What is required: Only one stretch of the data below is wanted: the lines starting at the one with "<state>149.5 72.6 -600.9" and ending at the one with "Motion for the", both included, given again exactly.

Provided data:
---

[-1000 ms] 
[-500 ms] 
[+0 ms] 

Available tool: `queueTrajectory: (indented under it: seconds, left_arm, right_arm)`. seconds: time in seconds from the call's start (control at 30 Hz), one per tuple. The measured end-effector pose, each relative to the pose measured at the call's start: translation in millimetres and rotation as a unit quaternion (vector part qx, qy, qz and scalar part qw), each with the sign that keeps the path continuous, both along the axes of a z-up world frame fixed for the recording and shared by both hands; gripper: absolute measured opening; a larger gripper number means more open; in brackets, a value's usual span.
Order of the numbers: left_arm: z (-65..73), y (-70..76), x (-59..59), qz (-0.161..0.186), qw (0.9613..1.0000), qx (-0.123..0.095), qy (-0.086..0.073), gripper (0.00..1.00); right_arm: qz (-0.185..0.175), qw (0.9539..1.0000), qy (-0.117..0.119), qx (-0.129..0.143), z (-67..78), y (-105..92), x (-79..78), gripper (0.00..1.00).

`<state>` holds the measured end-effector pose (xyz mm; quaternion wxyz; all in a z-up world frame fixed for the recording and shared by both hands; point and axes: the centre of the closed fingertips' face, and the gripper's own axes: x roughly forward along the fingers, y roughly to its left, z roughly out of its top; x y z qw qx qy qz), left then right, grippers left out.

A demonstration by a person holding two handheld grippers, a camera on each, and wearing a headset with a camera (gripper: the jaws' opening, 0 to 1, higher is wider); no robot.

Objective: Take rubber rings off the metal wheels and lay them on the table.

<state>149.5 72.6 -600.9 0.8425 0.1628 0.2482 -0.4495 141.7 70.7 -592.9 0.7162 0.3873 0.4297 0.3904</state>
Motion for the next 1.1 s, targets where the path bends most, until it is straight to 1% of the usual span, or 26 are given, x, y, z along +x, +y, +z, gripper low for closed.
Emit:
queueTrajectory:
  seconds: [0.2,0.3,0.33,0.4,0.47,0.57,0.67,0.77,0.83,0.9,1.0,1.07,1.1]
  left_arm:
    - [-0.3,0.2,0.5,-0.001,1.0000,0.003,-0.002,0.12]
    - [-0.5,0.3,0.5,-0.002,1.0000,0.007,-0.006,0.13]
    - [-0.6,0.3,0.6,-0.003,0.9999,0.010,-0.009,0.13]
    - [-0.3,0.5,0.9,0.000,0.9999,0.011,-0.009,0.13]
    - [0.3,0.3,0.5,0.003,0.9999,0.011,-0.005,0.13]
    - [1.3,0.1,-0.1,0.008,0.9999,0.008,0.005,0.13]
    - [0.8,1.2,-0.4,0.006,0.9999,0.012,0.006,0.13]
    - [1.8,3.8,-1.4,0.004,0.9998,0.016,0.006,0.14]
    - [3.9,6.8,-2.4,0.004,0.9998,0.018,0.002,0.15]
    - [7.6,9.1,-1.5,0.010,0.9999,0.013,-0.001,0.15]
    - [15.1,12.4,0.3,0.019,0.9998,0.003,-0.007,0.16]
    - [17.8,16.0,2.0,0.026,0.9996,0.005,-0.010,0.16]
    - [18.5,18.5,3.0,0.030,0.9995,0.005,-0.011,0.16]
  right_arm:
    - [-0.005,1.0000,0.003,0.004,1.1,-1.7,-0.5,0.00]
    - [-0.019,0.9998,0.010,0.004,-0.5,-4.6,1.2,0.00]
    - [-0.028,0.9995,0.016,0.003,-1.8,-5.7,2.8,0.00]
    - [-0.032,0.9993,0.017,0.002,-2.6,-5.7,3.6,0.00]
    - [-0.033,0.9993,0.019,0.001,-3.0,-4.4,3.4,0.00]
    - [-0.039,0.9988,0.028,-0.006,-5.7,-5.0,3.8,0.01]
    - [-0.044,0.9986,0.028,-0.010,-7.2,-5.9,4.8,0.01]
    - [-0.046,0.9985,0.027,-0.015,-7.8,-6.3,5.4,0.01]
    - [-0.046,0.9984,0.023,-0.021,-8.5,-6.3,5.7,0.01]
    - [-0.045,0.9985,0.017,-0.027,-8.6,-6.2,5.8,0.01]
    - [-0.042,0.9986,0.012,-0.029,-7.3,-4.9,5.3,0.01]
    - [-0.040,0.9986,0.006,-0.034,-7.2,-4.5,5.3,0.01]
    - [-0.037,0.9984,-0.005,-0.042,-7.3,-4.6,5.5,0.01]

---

Final answer:
<state>149.5 72.6 -600.9 0.8425 0.1628 0.2482 -0.4495 141.7 70.7 -592.9 0.7162 0.3873 0.4297 0.3904</state>
Motion for the next 1.1 s, targets where the path bends most, until it is straight to 1% of the usual span, or 26 are given, x, y, z along +x, +y, +z, gripper low for closed.

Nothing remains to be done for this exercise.